Las Vegas Sun

May 7, 2024

Binion’s daughter, 19, sparred with Murphy

Copyright 1999 Las Vegas Sun

Ted Binion's daughter has told a private investigator that she had a stormy relationship with Sandy Murphy, the woman accused of killing her father.

Bonnie Binion, a 19-year-old college student who stands to inherit most of her father's $30 million estate, said Murphy once threatened to shoot both her and her father in November 1997.

The younger Binion, who has never spoken publicly about her father's death, disclosed the threat and her feelings about Murphy in a March 14 interview with private detective Tom Dillard, who has been investigating Binion's death for his estate. The interview took place one day before Clark County Coroner Ron Flud held a news conference to declare that Binion was the victim of a homicide.

The Sun has obtained a 15-page transcript of the interview, which was turned over to defense lawyers in the Binion murder case last week.

Bonnie Binion was asked whether she was ever threatened by her father's 27-year-old girlfriend.

"Um ... most definitely," she replied. "She threatened to hit me a lot of times. She would definitely get in my face. She would definitely scream at me ... At first she started doing it in front of my father, and then she started getting where she would ... um ... wait til he was gone and start speaking for him and putting me in a really bad position."

Asked if she was ever threatened with a weapon, Binion said a couple of days after Thanksgiving 1997, Murphy threatened to "shoot both of us."
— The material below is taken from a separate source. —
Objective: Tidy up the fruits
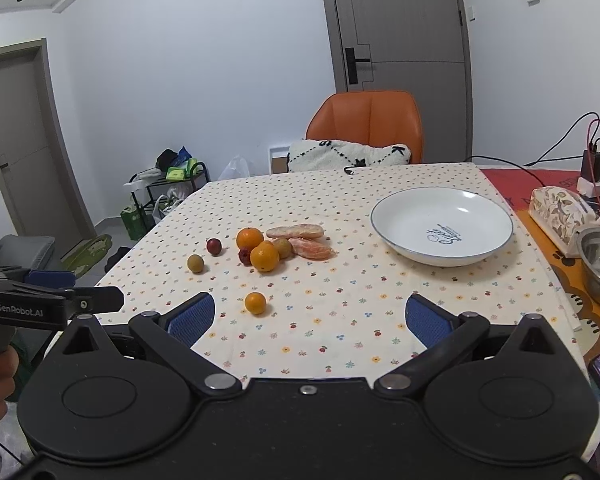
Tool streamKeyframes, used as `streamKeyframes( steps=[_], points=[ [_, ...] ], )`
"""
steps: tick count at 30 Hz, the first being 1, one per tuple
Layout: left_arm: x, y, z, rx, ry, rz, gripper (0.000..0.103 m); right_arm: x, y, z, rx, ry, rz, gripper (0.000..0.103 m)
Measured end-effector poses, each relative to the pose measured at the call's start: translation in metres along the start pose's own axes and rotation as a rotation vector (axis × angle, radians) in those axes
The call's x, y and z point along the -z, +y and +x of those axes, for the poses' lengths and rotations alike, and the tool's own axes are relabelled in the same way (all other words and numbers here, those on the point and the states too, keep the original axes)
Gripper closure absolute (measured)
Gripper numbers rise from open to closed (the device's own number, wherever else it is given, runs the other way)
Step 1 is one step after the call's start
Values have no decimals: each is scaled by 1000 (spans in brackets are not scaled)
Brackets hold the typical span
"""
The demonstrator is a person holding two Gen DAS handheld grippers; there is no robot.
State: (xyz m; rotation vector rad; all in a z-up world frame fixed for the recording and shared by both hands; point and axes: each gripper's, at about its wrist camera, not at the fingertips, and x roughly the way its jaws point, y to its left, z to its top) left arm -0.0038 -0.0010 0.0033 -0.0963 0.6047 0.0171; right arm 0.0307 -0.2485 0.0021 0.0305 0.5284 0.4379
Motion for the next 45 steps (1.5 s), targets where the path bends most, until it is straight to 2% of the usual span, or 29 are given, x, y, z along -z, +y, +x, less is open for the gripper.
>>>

"She just, I think, at that point really wasn't that mentally stable, and she had gotten kind of crazed and my dad and I were actually getting along for the first time in a long time," Binion said. "I think it was easier for her when my dad and I weren't getting along ..."

Binion said Murphy was "constantly jealous" of her relationship with her father.
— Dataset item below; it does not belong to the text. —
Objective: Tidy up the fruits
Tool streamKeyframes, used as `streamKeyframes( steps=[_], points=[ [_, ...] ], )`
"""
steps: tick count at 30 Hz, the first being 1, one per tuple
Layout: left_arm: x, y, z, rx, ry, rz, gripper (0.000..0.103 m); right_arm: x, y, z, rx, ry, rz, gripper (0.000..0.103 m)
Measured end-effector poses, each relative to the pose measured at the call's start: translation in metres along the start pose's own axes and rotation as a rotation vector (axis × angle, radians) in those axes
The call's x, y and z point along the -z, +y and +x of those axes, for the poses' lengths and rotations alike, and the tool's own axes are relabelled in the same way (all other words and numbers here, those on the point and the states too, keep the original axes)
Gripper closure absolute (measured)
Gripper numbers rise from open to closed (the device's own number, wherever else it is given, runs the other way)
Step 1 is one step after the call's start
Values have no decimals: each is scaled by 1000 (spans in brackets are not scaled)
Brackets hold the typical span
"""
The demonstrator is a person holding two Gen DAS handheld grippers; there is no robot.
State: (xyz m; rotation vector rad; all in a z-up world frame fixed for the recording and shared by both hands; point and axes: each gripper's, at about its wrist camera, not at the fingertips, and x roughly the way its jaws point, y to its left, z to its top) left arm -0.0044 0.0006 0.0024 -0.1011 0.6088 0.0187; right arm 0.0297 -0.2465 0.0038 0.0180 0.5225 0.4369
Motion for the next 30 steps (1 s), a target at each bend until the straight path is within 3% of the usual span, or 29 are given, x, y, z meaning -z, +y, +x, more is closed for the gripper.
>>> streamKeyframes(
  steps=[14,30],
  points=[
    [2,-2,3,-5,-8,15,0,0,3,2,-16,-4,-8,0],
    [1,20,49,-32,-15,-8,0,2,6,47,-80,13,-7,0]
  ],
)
When she first met Murphy, Binion said, she "didn't think much of her."

She said: "I actually told my dad that uh ... she would have to change her behavior and the way she dressed and acted to move into our house because I wasn't going to have that ... basically a whore living in our house and so she literally came back the next day a completely different person."

For a while, Binion told Dillard, she got along with Murphy whenever she would return from boarding school and visit her father's 2408 Palomino Lane home.
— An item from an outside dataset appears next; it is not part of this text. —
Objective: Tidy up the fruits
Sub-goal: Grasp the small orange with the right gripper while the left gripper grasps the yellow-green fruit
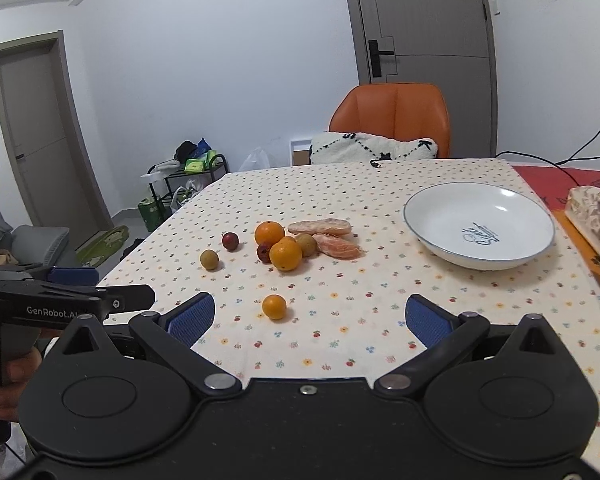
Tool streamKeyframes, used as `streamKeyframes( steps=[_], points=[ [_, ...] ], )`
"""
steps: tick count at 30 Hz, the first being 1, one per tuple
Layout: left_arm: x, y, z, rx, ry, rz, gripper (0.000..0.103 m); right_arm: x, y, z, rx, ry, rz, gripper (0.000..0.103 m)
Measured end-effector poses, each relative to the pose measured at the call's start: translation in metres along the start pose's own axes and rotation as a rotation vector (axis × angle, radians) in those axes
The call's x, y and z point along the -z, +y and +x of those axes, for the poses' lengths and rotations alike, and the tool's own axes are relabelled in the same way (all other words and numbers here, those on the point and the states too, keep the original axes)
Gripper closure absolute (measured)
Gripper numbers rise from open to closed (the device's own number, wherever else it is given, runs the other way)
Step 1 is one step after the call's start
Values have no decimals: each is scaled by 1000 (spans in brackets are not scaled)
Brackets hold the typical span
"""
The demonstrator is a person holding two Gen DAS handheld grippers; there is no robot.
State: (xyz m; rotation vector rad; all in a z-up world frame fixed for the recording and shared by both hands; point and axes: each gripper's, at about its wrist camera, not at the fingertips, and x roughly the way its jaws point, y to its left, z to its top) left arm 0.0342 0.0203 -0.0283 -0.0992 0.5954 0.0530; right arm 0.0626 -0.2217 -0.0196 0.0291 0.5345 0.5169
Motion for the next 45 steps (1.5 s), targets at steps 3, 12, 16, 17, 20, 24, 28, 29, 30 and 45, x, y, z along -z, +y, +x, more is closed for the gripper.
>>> streamKeyframes(
  steps=[3,12,16,17,20,24,28,29,30,45],
  points=[
    [-1,7,10,0,8,-12,1,0,-1,13,-25,16,8,0],
    [-6,23,34,-8,2,-37,13,1,-2,47,-83,62,31,17],
    [-9,25,47,-5,9,-37,28,0,2,63,-95,91,21,30],
    [-10,26,51,-6,14,-41,33,0,3,67,-100,98,18,31],
    [-12,29,62,1,29,-62,40,-1,8,79,-108,117,4,39],
    [-14,30,73,-2,34,-64,44,-3,10,92,-131,138,20,48],
    [-18,31,86,5,42,-61,55,-2,15,105,-131,161,-14,54],
    [-19,30,89,3,39,-53,58,-2,15,108,-129,167,-16,55],
    [-20,30,91,-7,36,-39,59,-1,15,111,-128,171,-16,56],
    [-29,33,129,-23,84,-36,62,-3,-2,125,-135,168,14,81]
  ],
)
But things changed, and the two ended up constantly fighting, she said.

The last year of her father's life, Binion said, she felt uncomfortable visiting the home.

"(Murphy) would play these silly little games," she said. "She would have my friends over. She would tell them horrible things about me. I would come home and there were all kinds of rumors and crazy things."

Murphy, now locked in a bitter battle with Ted Binion's estate over her inheritance, often talked about the $900,000 home she shared with Binion, his daughter said.

"She spent a lot of time bragging about how she was fixing up her house and how he was going to put the house in her name," the younger Binion said.

Binion said her father usually talked about putting Murphy in his will "when he was pissed off at me."

Eventually, her father did will the home, its contents and $300,000 in cash to Murphy. But James J. Brown, the chief lawyer for the estate, has claimed in court that the onetime gaming figure instructed him to disinherit Murphy the day before his death.

Last December, a district judge sided with Murphy and awarded her the home and its contents. But the house remains in the custody of the estate, which has been sparring with Murphy over her refusal to help locate hundreds of thousands of dollars in missing Binion assets.

Murphy now faces criminal charges in the theft of the valuables, including a $300,000 collection of rare currency and coins, from the home after Binion's murder.

Bonnie Binion, meanwhile, told Dillard that Murphy turned many of her friends against her and often would party and do drugs at her father's house with the "boys in the neighborhood."

At one point, Binion said, she felt as if Murphy was trying to turn her father against her, as well.

She described an incident while visiting her father last June when Murphy came outside the house "ranting and raving about how she didn't want that little bitch in her house."

Binion said her father tolerated Murphy's tantrums, but she couldn't.

She once got so mad at Murphy, she said, that she broke into her bedroom, stole her clothes and "distributed" them among her friends. She said she later regretted doing that because it led to a further deterioration of her relationship with Murphy.

Binion also said she never wanted to live with her father because he was "like living with a little kid."